Authenticate to AWS resources

CelerData Cloud Serverless supports using two authentication methods to integrate with AWS resources: assumed role-based authentication and IAM user-based authentication. This topic describes how to configure AWS credentials by using these authentication methods.

Authentication methods

Your CelerData cloud account can securely integrate with your AWS account by assuming an AWS IAM role. This requires you to create an IAM role and configure a trust relationship for it, so as to allow your CelerData cloud account to assume this role. This way, you can access your data securely and reliably without the need to create a long-term plaintext key pair that consists of an access key ID (commonly referred to as "access key") and a secret access key (commonly referred to as "secret key").
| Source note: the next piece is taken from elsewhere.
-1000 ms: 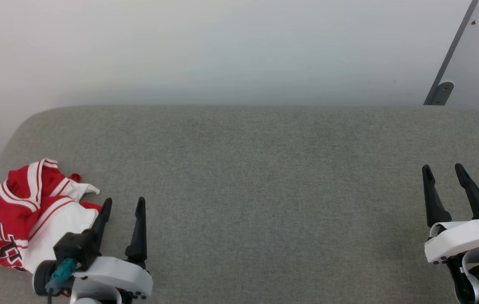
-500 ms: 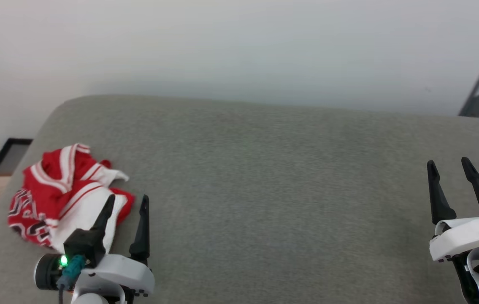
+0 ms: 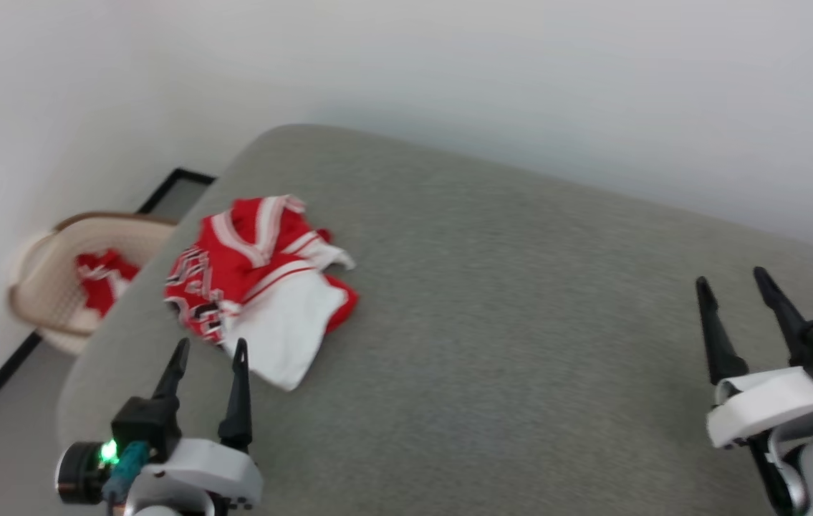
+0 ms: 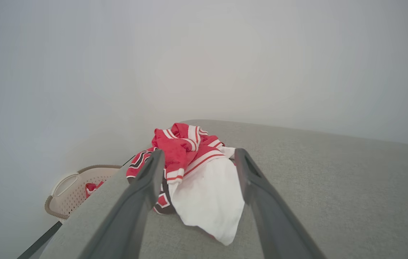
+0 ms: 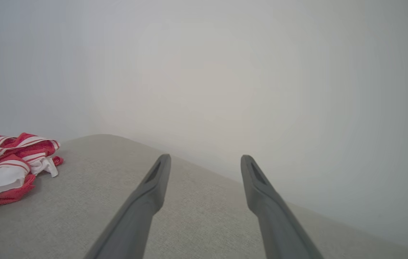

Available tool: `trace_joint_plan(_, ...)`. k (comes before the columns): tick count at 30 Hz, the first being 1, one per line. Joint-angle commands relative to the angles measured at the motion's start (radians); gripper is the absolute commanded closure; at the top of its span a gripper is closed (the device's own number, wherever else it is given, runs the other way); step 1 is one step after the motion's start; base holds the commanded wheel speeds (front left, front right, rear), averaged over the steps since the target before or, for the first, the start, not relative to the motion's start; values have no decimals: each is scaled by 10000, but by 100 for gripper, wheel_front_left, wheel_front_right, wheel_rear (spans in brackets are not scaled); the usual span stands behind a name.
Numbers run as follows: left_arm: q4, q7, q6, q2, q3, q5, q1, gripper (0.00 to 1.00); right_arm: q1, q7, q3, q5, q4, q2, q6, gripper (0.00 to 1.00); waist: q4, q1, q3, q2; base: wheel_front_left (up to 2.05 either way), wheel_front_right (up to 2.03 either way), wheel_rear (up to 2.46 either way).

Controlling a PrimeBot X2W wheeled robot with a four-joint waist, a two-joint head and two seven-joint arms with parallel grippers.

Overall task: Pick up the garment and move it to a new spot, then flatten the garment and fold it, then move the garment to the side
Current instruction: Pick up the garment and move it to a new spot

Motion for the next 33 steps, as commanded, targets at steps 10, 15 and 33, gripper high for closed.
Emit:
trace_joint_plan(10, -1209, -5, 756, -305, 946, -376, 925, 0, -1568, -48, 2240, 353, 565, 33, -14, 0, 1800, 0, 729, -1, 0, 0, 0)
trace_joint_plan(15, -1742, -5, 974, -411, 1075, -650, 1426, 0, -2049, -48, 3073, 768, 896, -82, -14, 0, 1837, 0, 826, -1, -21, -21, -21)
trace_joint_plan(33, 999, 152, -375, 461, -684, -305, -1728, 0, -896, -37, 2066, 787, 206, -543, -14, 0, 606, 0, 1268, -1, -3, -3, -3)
IAM user-based authentication

You need to create an AWS IAM user and embed the access key and secret key of the user into SQL commands. This way, your CelerData cloud account can use the user's identity to access the cloud resources within your AWS account.

Preparations

First, you need to create an IAM policy based on the type of cloud resource you want to access and the specific operation scenario within CelerData. A policy in AWS IAM declares a set of permissions on a specific AWS resource. After creating a policy, you need to attach it to an IAM role or user. As such, the IAM role or user is assigned the permissions declared in the policy to access the specified AWS resource.

NOTICE

To make these preparations, you must have permission to sign in to the AWS IAM console and edit IAM users and roles.

For the IAM policy you will need to access a specific AWS resource, see the following sections:

Preparation for assumed role-based authentication

Create a cross-account IAM role and configure a trust relationship for it

  1. Sign in to the AWS IAM console.

  2. In the left-side navigation pane, choose Access management > Roles.
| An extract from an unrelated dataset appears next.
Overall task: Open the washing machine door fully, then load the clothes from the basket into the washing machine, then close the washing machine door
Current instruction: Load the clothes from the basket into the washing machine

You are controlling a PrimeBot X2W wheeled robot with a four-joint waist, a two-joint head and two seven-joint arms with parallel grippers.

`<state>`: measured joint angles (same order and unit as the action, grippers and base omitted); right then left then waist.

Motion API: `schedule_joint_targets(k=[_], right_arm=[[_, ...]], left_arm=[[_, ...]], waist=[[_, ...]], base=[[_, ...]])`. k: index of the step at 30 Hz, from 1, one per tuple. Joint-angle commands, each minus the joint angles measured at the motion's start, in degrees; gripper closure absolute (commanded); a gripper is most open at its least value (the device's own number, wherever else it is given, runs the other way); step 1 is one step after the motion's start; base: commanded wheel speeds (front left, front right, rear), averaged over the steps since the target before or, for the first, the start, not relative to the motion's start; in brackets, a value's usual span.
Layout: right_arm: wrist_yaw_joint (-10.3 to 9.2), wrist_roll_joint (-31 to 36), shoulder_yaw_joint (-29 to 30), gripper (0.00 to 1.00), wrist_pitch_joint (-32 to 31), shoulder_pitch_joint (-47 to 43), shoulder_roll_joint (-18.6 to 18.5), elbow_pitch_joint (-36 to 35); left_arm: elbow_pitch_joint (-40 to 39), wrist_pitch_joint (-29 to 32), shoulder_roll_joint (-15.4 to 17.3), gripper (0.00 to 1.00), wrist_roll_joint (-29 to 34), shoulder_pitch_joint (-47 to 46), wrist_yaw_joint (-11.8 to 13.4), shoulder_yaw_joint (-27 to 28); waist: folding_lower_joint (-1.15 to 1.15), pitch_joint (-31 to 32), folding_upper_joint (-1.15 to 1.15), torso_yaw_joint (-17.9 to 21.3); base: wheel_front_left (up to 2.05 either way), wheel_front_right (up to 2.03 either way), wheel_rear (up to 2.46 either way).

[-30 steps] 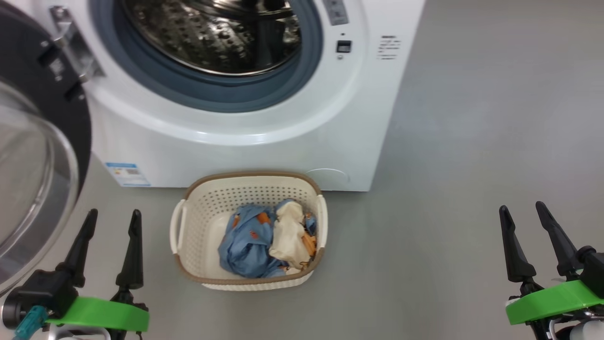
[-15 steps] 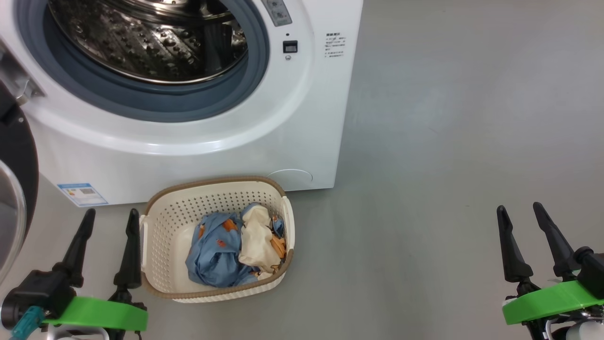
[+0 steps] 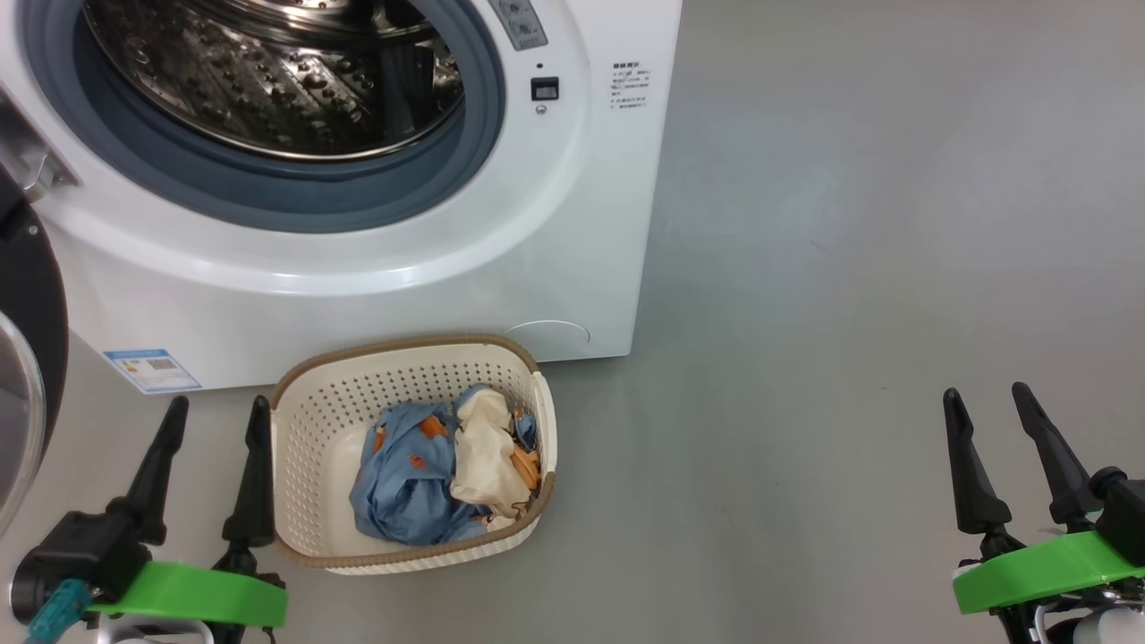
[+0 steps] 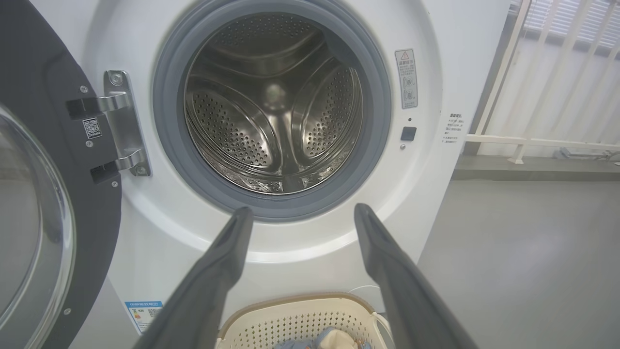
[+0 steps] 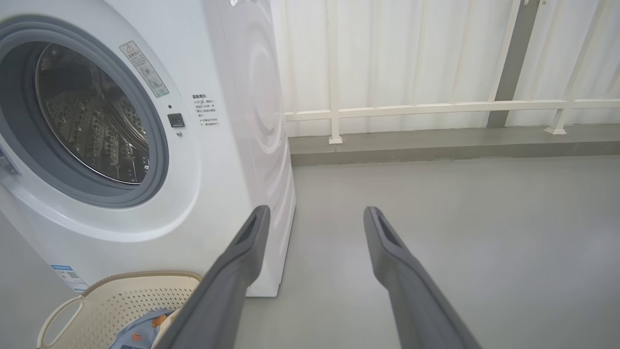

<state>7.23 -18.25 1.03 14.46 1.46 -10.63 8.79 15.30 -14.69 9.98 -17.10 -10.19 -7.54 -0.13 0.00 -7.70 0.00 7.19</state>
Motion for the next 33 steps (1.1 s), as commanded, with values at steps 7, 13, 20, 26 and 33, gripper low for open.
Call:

  3. On the Roles page, click Create role.

    The Create role wizard appears, helping you create an IAM role with three steps.
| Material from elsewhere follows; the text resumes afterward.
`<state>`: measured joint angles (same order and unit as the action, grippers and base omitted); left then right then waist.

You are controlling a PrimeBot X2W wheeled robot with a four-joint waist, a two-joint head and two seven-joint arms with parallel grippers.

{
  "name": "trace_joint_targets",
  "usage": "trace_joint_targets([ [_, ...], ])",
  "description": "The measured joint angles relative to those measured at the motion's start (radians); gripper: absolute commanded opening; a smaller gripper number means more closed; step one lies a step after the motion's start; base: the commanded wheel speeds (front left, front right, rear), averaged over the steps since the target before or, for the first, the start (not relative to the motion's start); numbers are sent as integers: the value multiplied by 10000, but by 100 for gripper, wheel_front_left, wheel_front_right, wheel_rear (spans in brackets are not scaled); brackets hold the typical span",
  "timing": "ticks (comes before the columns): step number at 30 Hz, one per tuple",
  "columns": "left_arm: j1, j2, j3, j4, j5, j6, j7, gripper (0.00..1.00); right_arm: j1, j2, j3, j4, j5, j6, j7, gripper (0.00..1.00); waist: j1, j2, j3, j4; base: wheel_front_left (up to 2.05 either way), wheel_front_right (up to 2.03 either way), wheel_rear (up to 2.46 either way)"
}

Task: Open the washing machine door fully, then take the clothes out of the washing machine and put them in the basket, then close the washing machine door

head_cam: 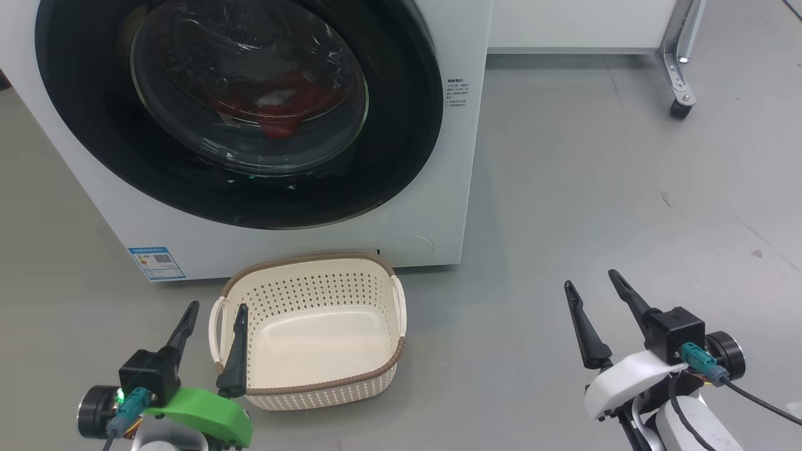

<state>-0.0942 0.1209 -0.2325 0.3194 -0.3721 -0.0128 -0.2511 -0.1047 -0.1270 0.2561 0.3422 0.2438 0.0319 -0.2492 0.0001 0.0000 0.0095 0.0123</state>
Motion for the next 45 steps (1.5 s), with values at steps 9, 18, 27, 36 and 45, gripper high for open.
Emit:
trace_joint_targets([
  [9, -76, -82, 48, 370, -58, 82, -8, 100, -2, 56, -372, 63, 8, -100, 0, 100, 0, 0, -9, 36, 0, 0, 0],
  [18, -100, -96, 75, 560, -58, 84, -8, 100, -1, 257, -527, 113, 21, -167, 0, 100, -1, 0, -17, 49, 0, 0, 0],
  [27, -212, -100, 81, 644, -58, 84, -8, 100, 1, 270, -533, 221, 15, -125, -2, 100, -1, 0, -28, 61, 0, 0, 0],
  [36, -288, -109, 92, 777, -58, 84, -8, 100, 1, 309, -606, 282, 0, -33, -2, 45, -1, 0, -30, 71, 0, 0, 0],
  [45, -293, -111, 92, 878, -46, 84, -8, 100, 1, 337, -694, 349, 0, 56, -2, 0, 0, 0, -30, 70, 0, 0, 0],
])
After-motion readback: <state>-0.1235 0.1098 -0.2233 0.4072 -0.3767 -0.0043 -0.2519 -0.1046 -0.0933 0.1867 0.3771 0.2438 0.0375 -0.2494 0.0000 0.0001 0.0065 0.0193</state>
  4. In the Select trusted entity step, select Custom trust policy for Trusted entity type.

    Create IAM role - Step 1

  5. In the Custom trust policy edit box, configure a trust relationship. Then, click Next.

    Follow these steps to configure a trust relationship in the Custom trust policy edit box:

    a. Delete the existing JSON policy document, then copy the following JSON policy template and paste it to the edit box:

    {
        "Version": "2012-10-17",
        "Statement": [
            {
                "Effect": "Allow",
                "Principal": {
                    "AWS": "<Enter the service role ARN of your logged-in CelerData cloud account>"
                },
                "Action": "sts:AssumeRole",
                "Condition": {
                    "StringEquals": {
                        "sts:ExternalId": "<Enter the AWS external ID of your logged-in CelerData cloud account>"
                    }
                }
            }
        ]
    }

    b. Configure the Principal and ExternalId elements in the JSON policy document as follows:

    • Principal: Enter the service role ARN of your logged-in CelerData cloud account, for example, arn:aws:iam::081976408565:role/caikfzy-vdk13478.

    • ExternalId: Enter the AWS external ID of your logged-in CelerData cloud account, for example, fa6f62b0-d9f4-43ae-ac49-238bcca1a31a.

      By configuring the trust relationship, you enable your logged-in CelerData cloud account to assume the IAM role you are creating.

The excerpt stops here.